WHAT YOU NEED TO DO: Find and copy each line in the material below where the string "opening" occurs.

THE DATA:
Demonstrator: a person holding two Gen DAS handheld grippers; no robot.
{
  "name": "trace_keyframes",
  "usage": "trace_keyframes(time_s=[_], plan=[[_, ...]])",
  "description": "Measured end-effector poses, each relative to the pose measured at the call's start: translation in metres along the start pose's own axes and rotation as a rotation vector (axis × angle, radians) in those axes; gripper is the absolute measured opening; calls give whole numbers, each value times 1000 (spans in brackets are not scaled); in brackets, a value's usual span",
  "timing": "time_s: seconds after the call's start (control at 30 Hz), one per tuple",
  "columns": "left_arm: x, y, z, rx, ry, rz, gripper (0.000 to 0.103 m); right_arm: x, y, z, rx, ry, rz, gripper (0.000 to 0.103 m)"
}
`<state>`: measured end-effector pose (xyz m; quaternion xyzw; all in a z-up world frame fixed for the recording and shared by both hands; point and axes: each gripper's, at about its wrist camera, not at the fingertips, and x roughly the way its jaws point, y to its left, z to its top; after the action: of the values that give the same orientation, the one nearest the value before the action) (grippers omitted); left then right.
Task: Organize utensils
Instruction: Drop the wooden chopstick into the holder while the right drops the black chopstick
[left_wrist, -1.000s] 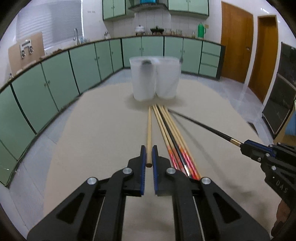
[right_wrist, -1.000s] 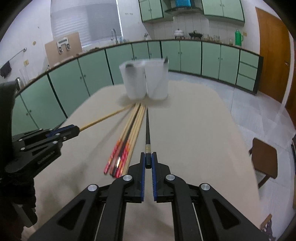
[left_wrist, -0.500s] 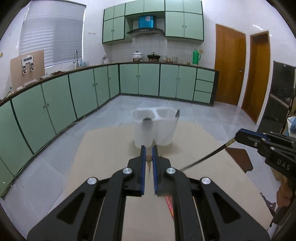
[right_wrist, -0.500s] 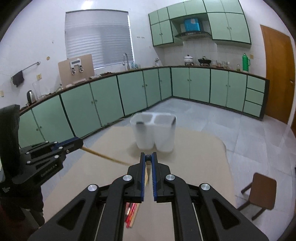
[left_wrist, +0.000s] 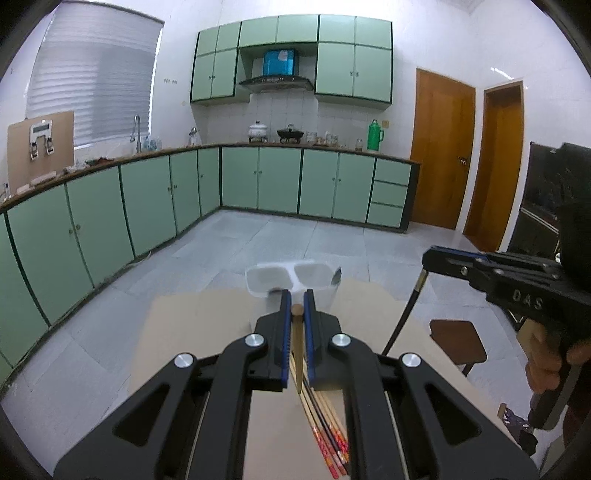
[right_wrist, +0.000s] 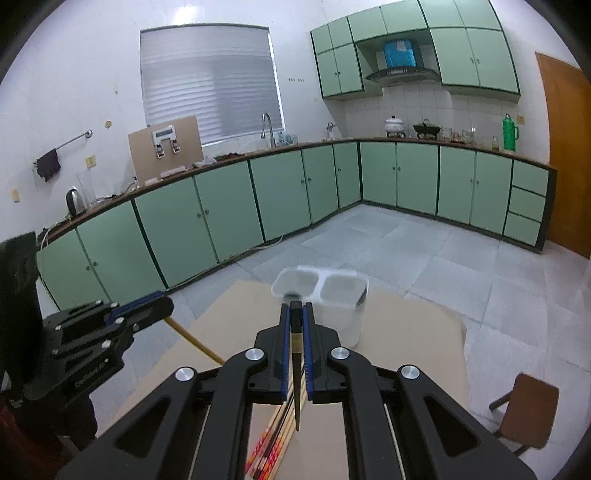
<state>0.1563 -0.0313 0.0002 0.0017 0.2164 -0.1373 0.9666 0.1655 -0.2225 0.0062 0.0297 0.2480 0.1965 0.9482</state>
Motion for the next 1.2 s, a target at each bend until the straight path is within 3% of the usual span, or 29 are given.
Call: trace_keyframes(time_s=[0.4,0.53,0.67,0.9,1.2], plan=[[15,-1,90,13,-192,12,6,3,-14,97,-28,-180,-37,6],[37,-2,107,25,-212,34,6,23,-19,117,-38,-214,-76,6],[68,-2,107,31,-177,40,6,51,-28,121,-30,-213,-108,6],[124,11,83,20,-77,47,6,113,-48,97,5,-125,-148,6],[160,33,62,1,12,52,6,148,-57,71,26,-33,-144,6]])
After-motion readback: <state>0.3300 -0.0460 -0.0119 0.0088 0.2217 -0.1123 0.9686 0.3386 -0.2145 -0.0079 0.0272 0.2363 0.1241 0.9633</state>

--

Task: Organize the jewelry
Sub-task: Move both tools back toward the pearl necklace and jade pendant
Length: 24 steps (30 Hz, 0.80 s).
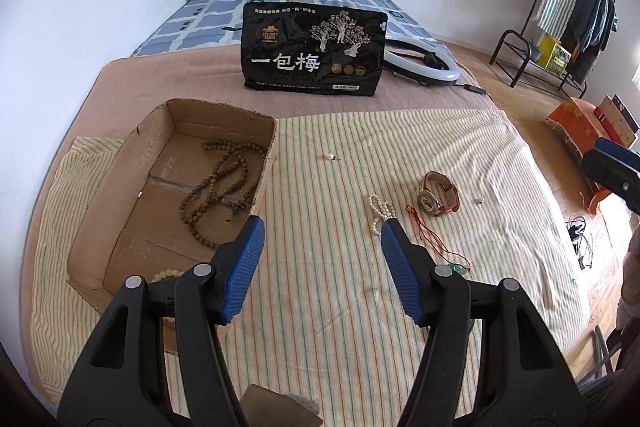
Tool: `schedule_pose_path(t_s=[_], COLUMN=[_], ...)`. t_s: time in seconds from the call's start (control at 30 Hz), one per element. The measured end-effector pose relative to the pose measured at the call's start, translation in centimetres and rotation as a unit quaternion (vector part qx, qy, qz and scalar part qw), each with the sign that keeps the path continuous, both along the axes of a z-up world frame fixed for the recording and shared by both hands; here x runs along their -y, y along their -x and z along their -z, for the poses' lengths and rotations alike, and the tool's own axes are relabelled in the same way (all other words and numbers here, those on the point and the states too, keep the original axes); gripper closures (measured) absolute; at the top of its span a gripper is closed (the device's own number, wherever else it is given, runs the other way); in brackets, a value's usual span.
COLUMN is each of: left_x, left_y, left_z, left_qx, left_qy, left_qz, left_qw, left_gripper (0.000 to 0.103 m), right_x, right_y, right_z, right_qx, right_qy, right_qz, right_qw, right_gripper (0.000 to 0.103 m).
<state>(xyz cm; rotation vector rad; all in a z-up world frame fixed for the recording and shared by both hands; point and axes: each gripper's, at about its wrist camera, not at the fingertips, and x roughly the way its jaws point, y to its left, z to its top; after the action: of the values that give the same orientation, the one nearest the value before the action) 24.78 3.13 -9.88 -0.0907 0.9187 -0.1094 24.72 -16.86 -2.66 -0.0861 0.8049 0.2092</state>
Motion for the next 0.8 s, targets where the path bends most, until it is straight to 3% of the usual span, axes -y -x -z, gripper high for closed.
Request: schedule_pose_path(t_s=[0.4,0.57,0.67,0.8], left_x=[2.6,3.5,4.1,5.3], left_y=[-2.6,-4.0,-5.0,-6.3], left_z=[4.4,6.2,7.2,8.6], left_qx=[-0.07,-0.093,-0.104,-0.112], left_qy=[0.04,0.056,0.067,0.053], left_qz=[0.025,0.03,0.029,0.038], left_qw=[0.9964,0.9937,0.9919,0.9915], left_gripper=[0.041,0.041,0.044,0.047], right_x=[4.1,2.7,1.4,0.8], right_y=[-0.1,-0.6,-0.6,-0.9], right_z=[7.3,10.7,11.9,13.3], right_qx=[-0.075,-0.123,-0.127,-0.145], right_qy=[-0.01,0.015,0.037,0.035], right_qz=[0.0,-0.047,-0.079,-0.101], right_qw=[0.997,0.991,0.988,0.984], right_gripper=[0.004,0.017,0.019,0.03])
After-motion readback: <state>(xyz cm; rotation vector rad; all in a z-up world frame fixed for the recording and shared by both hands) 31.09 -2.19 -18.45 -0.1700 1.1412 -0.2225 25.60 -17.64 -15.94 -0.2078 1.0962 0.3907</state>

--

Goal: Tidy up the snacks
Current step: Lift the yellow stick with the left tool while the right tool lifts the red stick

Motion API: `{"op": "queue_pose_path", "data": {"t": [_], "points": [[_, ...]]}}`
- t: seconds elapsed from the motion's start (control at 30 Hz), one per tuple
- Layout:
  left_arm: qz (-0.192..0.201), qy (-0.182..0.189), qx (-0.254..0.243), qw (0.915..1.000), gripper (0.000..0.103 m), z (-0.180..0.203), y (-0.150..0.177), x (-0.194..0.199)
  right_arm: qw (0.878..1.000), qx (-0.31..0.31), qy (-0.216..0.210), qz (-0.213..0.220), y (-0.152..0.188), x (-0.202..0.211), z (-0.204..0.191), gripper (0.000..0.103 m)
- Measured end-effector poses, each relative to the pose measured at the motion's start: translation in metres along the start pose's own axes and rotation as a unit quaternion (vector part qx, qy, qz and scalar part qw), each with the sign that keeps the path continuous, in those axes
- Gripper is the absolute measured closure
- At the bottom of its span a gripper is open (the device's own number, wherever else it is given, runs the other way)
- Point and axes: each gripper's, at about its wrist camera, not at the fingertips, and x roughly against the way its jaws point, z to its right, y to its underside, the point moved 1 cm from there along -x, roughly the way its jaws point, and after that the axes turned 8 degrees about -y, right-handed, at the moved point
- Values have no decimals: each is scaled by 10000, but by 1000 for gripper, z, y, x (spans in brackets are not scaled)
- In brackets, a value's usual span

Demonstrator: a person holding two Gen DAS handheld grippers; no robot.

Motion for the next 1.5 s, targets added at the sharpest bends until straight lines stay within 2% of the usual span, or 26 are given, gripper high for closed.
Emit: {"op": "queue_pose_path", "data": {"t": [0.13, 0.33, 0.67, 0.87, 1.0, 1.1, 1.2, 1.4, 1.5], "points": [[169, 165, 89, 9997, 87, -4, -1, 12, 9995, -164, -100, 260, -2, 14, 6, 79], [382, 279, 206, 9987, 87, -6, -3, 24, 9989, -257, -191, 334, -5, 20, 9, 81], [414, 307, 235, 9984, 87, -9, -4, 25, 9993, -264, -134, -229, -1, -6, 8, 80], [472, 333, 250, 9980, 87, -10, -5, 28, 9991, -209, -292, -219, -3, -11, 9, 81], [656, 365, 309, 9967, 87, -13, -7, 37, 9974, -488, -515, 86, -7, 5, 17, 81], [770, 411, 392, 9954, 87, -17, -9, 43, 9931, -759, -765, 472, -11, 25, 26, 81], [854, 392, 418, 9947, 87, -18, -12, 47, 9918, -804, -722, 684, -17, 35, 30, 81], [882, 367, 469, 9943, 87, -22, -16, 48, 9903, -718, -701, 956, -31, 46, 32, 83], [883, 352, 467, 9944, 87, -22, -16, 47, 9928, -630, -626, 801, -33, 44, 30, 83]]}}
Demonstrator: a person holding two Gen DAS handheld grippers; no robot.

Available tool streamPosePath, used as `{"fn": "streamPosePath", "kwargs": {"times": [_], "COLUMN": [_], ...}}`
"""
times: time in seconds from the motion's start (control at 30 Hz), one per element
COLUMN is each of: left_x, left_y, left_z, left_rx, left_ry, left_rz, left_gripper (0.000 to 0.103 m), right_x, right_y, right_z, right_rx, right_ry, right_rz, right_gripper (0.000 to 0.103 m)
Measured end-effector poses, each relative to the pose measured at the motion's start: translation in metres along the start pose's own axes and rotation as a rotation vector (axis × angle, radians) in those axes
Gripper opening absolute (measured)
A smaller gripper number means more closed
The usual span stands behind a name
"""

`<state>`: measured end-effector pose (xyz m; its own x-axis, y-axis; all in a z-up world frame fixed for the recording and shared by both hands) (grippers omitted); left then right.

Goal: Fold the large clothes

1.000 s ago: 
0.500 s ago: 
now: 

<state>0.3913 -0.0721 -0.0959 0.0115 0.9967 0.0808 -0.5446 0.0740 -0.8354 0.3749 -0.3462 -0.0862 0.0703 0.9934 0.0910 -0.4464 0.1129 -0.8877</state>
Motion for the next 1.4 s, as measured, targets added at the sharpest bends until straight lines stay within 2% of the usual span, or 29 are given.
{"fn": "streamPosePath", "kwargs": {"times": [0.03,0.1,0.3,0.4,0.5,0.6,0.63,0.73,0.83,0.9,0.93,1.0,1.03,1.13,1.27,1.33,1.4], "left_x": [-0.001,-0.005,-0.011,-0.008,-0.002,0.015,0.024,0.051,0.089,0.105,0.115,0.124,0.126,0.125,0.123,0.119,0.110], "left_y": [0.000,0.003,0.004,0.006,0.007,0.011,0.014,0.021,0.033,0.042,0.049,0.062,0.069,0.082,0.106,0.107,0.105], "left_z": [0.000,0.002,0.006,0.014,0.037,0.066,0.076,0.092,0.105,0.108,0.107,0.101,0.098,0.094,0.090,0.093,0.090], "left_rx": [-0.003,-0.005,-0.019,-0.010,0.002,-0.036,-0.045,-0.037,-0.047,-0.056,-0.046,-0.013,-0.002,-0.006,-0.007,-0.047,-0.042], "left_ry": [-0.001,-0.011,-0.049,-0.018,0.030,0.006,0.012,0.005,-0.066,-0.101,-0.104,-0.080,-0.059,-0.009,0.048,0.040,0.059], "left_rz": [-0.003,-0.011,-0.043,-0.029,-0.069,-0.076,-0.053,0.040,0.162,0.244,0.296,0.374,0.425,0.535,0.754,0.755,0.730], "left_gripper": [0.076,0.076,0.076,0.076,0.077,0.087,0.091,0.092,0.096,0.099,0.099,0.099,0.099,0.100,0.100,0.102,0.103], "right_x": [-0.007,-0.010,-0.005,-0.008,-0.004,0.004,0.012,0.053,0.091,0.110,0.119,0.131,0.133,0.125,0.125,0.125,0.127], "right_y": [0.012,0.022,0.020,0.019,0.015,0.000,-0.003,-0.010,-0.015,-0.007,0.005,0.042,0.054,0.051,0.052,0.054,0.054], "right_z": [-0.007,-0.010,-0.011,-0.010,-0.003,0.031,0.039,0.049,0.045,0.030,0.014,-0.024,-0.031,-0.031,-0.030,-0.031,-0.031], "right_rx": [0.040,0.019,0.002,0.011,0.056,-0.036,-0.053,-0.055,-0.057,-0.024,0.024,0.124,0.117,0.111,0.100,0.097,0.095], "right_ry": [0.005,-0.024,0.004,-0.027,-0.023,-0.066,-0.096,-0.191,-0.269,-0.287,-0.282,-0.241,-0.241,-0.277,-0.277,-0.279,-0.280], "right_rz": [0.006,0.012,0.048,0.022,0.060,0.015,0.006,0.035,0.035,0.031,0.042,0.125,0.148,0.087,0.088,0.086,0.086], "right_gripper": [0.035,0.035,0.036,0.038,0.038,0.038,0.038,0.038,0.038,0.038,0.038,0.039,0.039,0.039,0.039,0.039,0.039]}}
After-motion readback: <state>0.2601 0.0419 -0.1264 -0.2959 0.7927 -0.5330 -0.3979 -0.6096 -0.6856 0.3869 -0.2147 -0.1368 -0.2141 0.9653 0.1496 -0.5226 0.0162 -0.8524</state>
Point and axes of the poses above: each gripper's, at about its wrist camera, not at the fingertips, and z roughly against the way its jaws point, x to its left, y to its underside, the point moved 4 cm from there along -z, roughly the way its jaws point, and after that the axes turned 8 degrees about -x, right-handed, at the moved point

TASK ANSWER:
  "description": "Measured end-effector poses, each relative to the pose measured at the call's start: translation in metres along the start pose's own axes and rotation as a rotation vector (axis × angle, radians) in those axes; gripper is the absolute measured opening; calls give whole numbers, each value times 1000 (spans in brackets are not scaled); in brackets, a value's usual span",
Gripper opening absolute (measured)

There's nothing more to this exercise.